- **What you will do**: Please quote the material exactly, every line of it.

- **Raw data**:
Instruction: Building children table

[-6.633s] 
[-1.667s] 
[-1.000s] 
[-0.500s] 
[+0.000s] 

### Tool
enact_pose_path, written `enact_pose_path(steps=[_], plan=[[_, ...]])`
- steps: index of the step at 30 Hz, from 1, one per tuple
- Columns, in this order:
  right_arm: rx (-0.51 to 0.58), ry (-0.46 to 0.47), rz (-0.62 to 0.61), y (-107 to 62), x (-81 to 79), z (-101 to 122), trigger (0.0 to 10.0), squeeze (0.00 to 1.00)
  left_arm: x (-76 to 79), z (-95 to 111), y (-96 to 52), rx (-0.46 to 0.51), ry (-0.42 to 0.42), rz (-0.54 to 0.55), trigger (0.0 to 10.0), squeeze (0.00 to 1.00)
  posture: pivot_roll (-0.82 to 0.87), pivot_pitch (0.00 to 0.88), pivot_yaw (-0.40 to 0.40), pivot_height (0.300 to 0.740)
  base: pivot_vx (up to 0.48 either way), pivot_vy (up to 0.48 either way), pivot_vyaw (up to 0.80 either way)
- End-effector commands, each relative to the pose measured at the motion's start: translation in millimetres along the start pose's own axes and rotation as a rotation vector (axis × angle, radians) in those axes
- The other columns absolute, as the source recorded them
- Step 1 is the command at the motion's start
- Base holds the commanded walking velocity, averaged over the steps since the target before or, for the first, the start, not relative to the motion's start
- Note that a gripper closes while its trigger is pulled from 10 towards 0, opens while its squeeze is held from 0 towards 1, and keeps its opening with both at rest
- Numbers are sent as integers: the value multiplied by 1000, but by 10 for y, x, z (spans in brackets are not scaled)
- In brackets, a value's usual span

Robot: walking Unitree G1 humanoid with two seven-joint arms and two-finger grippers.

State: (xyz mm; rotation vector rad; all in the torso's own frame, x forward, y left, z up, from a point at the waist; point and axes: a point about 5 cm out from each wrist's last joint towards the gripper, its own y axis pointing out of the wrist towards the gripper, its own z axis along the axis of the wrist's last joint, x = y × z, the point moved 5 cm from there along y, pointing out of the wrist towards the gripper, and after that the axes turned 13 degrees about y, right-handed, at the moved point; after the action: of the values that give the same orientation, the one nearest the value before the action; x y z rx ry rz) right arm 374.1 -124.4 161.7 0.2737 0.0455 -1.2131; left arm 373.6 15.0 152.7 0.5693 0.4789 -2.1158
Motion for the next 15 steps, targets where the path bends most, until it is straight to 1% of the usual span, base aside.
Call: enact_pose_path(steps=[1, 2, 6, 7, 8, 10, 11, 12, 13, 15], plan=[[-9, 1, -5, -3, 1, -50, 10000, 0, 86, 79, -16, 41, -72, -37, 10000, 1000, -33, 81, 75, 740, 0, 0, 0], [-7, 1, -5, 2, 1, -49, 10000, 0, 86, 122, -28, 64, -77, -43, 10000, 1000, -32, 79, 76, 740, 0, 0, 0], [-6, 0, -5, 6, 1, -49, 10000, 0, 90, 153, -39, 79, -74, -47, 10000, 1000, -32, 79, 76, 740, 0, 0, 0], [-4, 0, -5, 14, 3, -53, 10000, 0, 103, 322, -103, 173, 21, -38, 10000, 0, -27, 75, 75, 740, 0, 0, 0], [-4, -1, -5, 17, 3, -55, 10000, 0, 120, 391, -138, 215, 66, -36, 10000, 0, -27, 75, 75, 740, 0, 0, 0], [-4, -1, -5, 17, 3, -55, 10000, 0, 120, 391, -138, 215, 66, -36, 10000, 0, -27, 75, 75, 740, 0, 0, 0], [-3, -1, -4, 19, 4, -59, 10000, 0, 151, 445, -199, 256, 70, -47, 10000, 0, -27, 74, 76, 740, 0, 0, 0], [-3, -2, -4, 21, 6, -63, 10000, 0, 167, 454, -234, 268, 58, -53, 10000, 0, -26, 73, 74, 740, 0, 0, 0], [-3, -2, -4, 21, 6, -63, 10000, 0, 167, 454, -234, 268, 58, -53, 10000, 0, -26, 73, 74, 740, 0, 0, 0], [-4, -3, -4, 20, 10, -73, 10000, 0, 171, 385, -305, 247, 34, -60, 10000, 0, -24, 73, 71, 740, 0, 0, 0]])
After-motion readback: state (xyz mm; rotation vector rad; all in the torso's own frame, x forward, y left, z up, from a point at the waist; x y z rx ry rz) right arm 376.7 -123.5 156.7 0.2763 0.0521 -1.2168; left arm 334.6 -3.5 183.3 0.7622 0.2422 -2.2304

- **Result of this task**:
Instruction: Building children table

[-6.633s] 
[-1.667s] 
[-1.000s] 
[-0.500s] 
[+0.000s] 

### Tool
enact_pose_path, written `enact_pose_path(steps=[_], plan=[[_, ...]])`
- steps: index of the step at 30 Hz, from 1, one per tuple
- Columns, in this order:
  right_arm: rx (-0.51 to 0.58), ry (-0.46 to 0.47), rz (-0.62 to 0.61), y (-107 to 62), x (-81 to 79), z (-101 to 122), trigger (0.0 to 10.0), squeeze (0.00 to 1.00)
  left_arm: x (-76 to 79), z (-95 to 111), y (-96 to 52), rx (-0.46 to 0.51), ry (-0.42 to 0.42), rz (-0.54 to 0.55), trigger (0.0 to 10.0), squeeze (0.00 to 1.00)
  posture: pivot_roll (-0.82 to 0.87), pivot_pitch (0.00 to 0.88), pivot_yaw (-0.40 to 0.40), pivot_height (0.300 to 0.740)
  base: pivot_vx (up to 0.48 either way), pivot_vy (up to 0.48 either way), pivot_vyaw (up to 0.80 either way)
- End-effector commands, each relative to the pose measured at the motion's start: translation in millimetres along the start pose's own axes and rotation as a rotation vector (axis × angle, radians) in those axes
- The other columns absolute, as the source recorded them
- Step 1 is the command at the motion's start
- Base holds the commanded walking velocity, averaged over the steps since the target before or, for the first, the start, not relative to the motion's start
- Note that a gripper closes while its trigger is pulled from 10 towards 0, opens while its squeeze is held from 0 towards 1, and keeps its opening with both at rest
- Numbers are sent as integers: the value multiplied by 1000, but by 10 for y, x, z (spans in brackets are not scaled)
- In brackets, a value's usual span

Robot: walking Unitree G1 humanoid with two seven-joint arms and two-finger grippers.

State: (xyz mm; rotation vector rad; all in the torso's own frame, x forward, y left, z up, from a point at the waist; point and axes: a point about 5 cm out from each wrist's last joint towards the gripper, its own y axis pointing out of the wrist towards the gripper, its own z axis along the axis of the wrist's last joint, x = y × z, the point moved 5 cm from there along y, pointing out of the wrist towards the gripper, and after that the axes turned 13 degrees about y, right-handed, at the moved point; after the action: of the values that give the same orientation, the one nearest the value before the action; x y z rx ry rz) right arm 374.1 -124.4 161.7 0.2737 0.0455 -1.2131; left arm 373.6 15.0 152.7 0.5693 0.4789 -2.1158
Motion for the next 15 steps, targets where the path bends most, until it is straight to 1% of the usual span, base aside.
Call: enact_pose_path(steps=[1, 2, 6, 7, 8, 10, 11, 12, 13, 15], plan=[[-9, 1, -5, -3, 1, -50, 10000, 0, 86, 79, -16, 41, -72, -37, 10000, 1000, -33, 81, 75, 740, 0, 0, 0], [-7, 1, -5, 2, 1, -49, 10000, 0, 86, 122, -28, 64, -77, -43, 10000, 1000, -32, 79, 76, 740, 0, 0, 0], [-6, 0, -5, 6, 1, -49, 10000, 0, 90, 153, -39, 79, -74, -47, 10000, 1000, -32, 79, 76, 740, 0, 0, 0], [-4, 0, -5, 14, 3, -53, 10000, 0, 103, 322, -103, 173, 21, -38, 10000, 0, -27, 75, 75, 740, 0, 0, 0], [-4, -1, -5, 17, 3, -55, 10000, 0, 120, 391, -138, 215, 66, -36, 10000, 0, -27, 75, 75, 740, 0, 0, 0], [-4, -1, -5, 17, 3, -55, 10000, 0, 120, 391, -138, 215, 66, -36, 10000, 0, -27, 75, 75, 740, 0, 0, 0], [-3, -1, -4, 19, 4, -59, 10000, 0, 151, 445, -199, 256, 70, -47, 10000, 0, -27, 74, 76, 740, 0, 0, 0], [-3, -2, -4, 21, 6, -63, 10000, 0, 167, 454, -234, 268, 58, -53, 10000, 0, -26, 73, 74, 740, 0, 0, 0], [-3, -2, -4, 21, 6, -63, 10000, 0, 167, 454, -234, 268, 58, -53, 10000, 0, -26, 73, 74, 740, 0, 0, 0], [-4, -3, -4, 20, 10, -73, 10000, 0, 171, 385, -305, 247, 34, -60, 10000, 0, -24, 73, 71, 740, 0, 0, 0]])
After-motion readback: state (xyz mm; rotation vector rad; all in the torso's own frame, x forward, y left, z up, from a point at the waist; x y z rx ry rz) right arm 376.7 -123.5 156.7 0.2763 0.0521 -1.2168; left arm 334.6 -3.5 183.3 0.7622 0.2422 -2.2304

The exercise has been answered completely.